Altered renal alpha 2-adrenergic receptor regulation in genetically hypertensive rats.

Renal alpha 1 and alpha 2-adrenergic receptors were quantified in Dahl salt-sensitive and salt-resistant rats, in Okamoto-Aoki spontaneously hypertensive rats (SHR), in Wistar Kyoto "normotensive" (WKY), and in Charles River rats made hypertensive by the Grollman ligature technique and by DOC-NaCl administration after unilateral nephrectomy. The effect of high dietary NaCl on renal alpha receptors was studied in Dahl, SHR, and WKY rats. Renal alpha 1 and alpha 2 receptor densities were higher (p less than 0.05) in SHR and in Dahl salt-sensitive rats than in their normotensive controls. High dietary sodium increased renal alpha 2 receptors and blood pressure in SHR, WKY and Dahl salt-sensitive, but not in resistant Dahl rats.
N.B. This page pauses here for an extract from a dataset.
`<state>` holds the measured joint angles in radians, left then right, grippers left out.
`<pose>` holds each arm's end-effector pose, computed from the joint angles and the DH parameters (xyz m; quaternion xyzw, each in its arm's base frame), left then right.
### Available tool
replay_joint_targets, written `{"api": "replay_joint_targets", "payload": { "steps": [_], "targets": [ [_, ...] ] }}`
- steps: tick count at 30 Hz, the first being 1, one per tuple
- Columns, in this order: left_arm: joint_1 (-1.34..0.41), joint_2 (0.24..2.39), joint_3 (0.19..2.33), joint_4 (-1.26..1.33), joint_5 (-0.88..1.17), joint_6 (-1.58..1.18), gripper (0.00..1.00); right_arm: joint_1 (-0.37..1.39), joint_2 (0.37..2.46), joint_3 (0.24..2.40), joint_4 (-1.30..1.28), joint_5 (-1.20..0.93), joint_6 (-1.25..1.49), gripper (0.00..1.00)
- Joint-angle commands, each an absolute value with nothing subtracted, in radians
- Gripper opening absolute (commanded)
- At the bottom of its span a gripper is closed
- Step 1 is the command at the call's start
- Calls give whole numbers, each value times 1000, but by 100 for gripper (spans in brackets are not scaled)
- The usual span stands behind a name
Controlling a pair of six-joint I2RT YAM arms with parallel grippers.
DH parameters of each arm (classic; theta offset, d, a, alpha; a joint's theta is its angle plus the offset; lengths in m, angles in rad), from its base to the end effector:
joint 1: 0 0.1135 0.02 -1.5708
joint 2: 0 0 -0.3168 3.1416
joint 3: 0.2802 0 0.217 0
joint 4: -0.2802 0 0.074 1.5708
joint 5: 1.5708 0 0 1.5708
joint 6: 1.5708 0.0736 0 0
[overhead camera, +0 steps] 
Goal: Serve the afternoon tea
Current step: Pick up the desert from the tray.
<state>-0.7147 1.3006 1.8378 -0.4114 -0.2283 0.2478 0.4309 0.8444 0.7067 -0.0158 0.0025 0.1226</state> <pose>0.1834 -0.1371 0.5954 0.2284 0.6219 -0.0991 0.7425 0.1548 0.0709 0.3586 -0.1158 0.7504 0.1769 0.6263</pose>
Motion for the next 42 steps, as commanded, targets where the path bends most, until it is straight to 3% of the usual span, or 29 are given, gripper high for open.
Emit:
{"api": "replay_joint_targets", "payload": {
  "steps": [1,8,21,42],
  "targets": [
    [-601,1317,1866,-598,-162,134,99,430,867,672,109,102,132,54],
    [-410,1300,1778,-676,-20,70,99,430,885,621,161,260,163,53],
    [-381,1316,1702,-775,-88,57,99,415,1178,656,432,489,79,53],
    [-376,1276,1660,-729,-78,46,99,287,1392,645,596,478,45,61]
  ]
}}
A study of time relationships revealed that the increase in renal alpha 2 receptors preceded most of the blood pressure elevation due to high dietary sodium. Renal alpha-adrenergic receptor densities of surgical (Grollman) and endocrine (DOC-NaCl) forms of rat hypertension were not different from normotensive controls. Thus, renal alpha 2 receptor density and increase thereof by dietary sodium may be: 1) a biochemical marker for genetic forms of hypertension in the rat, and 2) closely linked to the basic mechanism of high blood pressure.